A typical evening in Sayulita consists of a stroll around the square, dinner in town, and an ice-cream at the helado store or a coffee and desert at a café facing the square. There are also a couple of nice and casual bars in town and on the beach, and Don Pedro’s has music and dancing one or two nights a week. Many restaurants have live music, especially on the weekends. Overall, Sayulita stays true to its small-town ways – there are no discos or the type of drinking places that are all too common in Puerto Vallara.

Cultural Life

It’s always exciting to be in Sayulita during any one of the many Mexican holidays, where you may find parades, candle-lit processions and singing, or fireworks. Among our favorites are:

September 16: Mexican Independence Day celebrates the day that Miguel Hidalgo delivered El Grito de Dolores, and announced the Mexican revolt against Spanish rule. In Sayulita, there is a huge parade of school groups and band music.

November 1-2: Dia de los Muertos is an important Mexican holiday that merges Pre- Columbian beliefs and modern Catholocism. Europe's All Saints' Day and the Aztec worship of the dead contribute to these two days that honor Mexico's dead. Sayulitans set up alters around town to honor the deceased and there are lovely masses held in the cemetery.

November 20: Mexican Revolution Day celebrates the Mexican Revolution of 1910. There is a parade and children dress up as revolutionary figures.

December 1-12: Dia de Nuestra Senora de Guadalupe, or the day of the Virgin of Guadalupe is actually celebrated over 12 days with nightly candle-lit processions, singing and live music, and fireworks all honoring Mexico's patron saint. This is our personal favorite time to be in Sayulita.

March or April: Semana Santa (Easter) is the holy week that ends the 40-day Lent period. This week includes Good Friday and Easter Sunday following the same dates as they do in the US. The town swells with Mexicans from the interior during this important week of vacation, and the town is fuller than any other time during the year.

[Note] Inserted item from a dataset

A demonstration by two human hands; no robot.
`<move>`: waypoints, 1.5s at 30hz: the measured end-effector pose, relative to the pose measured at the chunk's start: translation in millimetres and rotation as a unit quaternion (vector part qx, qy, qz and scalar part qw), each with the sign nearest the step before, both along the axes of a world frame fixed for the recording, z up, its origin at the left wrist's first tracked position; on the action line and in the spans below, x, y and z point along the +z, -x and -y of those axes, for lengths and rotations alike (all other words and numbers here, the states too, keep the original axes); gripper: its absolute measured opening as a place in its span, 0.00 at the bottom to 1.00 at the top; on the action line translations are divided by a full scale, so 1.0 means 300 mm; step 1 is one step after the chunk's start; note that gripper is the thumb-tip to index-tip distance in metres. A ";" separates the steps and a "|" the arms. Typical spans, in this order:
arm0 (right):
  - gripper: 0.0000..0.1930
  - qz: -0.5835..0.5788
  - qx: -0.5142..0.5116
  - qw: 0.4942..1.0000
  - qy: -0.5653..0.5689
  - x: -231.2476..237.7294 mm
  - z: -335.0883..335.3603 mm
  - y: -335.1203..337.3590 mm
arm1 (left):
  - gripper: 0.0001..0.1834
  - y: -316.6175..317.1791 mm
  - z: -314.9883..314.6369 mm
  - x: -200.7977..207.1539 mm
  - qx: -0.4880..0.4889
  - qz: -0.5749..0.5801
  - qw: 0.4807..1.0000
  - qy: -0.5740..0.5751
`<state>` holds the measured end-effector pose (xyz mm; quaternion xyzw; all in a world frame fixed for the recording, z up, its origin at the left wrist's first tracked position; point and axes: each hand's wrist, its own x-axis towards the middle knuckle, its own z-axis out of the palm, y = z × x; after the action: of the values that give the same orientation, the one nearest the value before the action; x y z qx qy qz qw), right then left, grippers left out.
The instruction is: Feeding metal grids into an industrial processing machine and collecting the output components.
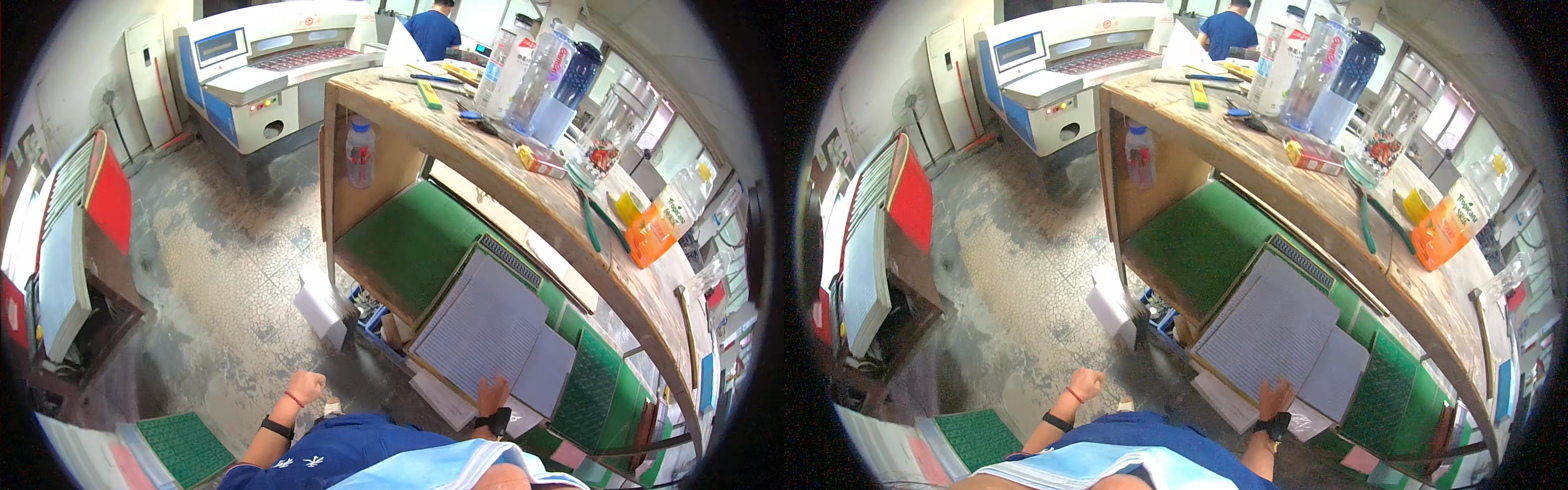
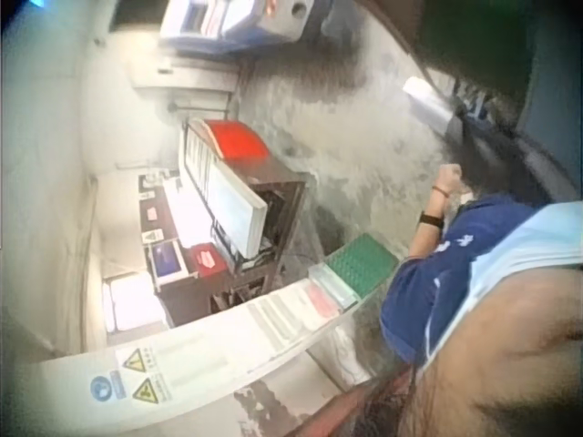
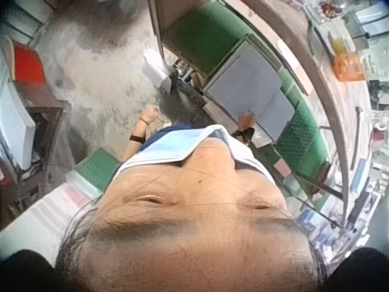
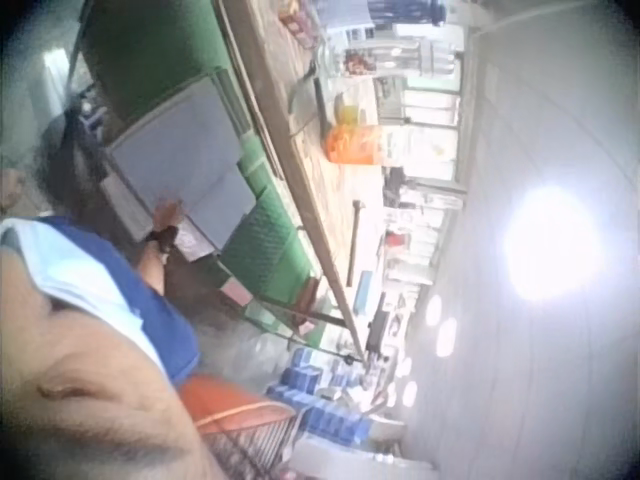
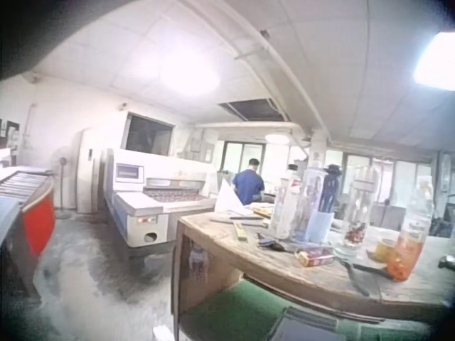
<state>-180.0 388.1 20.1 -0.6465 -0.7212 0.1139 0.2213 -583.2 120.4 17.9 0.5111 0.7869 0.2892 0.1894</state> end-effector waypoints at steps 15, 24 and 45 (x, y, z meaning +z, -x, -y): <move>0.16 0.024 -0.002 0.999 -0.049 0.053 0.100 0.197 | 0.07 0.220 -0.027 -0.037 -0.027 0.010 0.997 0.069; 0.16 0.060 -0.026 0.997 -0.040 -0.001 0.173 0.069 | 0.07 0.167 -0.114 -0.015 -0.097 -0.020 0.994 0.036; 0.16 -0.007 -0.132 0.991 -0.029 -0.061 0.267 -0.145 | 0.07 -0.046 -0.135 -0.001 -0.121 -0.047 0.991 -0.022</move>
<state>-136.5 308.0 1.9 -0.7285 -0.6310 0.0670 0.2584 -569.3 161.0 17.7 0.6200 0.7204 0.2572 0.1746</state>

May 5: Cinco de Mayo is the Mexican national holiday that honors the Mexican victory over the French army at Puebla de los Angeles in 1862. School children parade through town.

When to come:

High season: Sayulita’s peak season is November through May, when it is cold up north but pitch-perfect weather in Sayulita. During this time, November and early December are especially nice as there are several Mexican holidays and the full thrust of the season has not yet begun – while the weather is warm and pleasant.

Summer visits: Increasingly people are coming to enjoy the summer season in Sayulita. While it is hot, the town returns to lovely, sleepy ways, and the rains make Sayulita and our surrounding jungle incredibly and vibrantly verdant. Typically, the tropical rains last for no more than an hour or so, usually at night – and are usually followed by the sun coming out. What’s more is that they can be incredibly beautiful, with dramatic thunder and lightning displays over the ocean – which you can enjoy from your patio. Most of our accommodations now have air conditioning, and all have overhead and floor fans and ocean breezes flowing though them. Also, we offer a large off-season discount at this time. (See also the Frequently Asked Questions section of this site).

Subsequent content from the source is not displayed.